Только когда я вернулся домой, заметил у себя в кармане конверт. Она переписала мне отрывок из Джозефа Конрада:
«Droll thing life is – that mysterious arrangement of merciless logic for a futile purpose. The most you can hope from it is some knowledge of yourself – that comes too late – a crop of unextinguishable regrets. I have wrestled with death. It is the most unexciting contest you can imagine. It takes place in an impalpable greyness, with nothing underfoot, with nothing around, without spectators, without clamour, without glory, without the great desire of victory, without the great fear of defeat, in a sickly atmosphere of tepid scepticism, without much belief in your own right, and still less in that of your adversary»[167].
Дорогой Антон,
У Конрада тоже бывали дни, когда он чувствовал себя немного лучше.
Но не много.
Не намного лучше и не так много дней.
Если кто-то попросил тебя о смерти, то с того момента, как ты сказал: «О’кей, мы это сделаем», – у тебя уже больше не будет покоя, пока он или она в заключительной сцене не закроет глаза и не потеряет сознания. Как только это случилось, впервые за долгое время мне становится чуть-чуть легче. Вновь чуть-чуть легче.
Навещаю Брама в больнице.
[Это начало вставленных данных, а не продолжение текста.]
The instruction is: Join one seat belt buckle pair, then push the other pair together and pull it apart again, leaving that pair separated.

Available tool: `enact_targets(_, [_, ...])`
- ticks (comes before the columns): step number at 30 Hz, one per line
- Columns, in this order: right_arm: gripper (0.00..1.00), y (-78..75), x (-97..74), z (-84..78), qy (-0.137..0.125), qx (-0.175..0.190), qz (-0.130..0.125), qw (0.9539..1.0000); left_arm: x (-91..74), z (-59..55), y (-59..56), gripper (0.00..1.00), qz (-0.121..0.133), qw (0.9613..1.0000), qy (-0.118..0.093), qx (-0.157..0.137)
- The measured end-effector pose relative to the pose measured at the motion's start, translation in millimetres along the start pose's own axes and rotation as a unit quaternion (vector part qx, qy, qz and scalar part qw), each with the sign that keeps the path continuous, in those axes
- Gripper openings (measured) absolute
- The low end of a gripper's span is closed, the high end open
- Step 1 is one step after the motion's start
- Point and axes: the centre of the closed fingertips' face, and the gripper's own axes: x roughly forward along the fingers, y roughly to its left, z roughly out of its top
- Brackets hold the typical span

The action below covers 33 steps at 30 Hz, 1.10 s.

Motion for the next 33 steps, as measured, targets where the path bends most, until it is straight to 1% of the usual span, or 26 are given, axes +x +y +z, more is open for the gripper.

Да, он снова там, с острой кишечной непроходимостью. Лежит на кровати в переплетении кабелей, шлангов, дренажей. Кажется, что он в них запутался.
Спрашиваю его: «Как себя чувствуешь?»
– Твой вопрос напомнил мне ответ Луиса Армстронга, который я услышал вчера в одной передаче. Кто-то спросил его: «Что такого особенного есть в джазе?» И он ответил: «If you’ve gotta ask, you’ll never know» [«Если об этом спрашиваете, то никогда не поймете»].
Не знаю, может, он думает, что я захожу к нему только для того, чтобы увидеть, что он еще не в могиле. У меня были там кое-какие дела, и не зайти к нему было б еще хреновей.
Его путь к концу напоминает трепыхание подстреленной птицы. Получив заряд дроби, она не падает камнем на землю, но, отчаянно трепеща крыльями от боли, делает рывок вверх и потом уже резко летит к земле, расшибаясь, словно врезалась в стену. Но Брам не перестает трепыхаться, и, хотя земля всё ближе и ближе, метр за метром ведет он схватку с Ангелом Смерти, который, впрочем, вовсе не хочет, чтобы Брам уже коснулся земли в месте, всё еще отстоящем от вырытой им для него могилы.
Брам всё же снова возвращается домой, хотя у него и нет больше домашнего врача. Он просто больше не хочет обращаться к своему прежнему домашнему врачу, потому что тот слишком уж медлил, несмотря на сильные кровотечения. Трудно себе представить, чтобы доктор Данделс («Геморрой! И всё тут!»), из-за процессуальной ошибки которого он приговорен к смерти, был с ним рядом на этом последнем отрезке пути.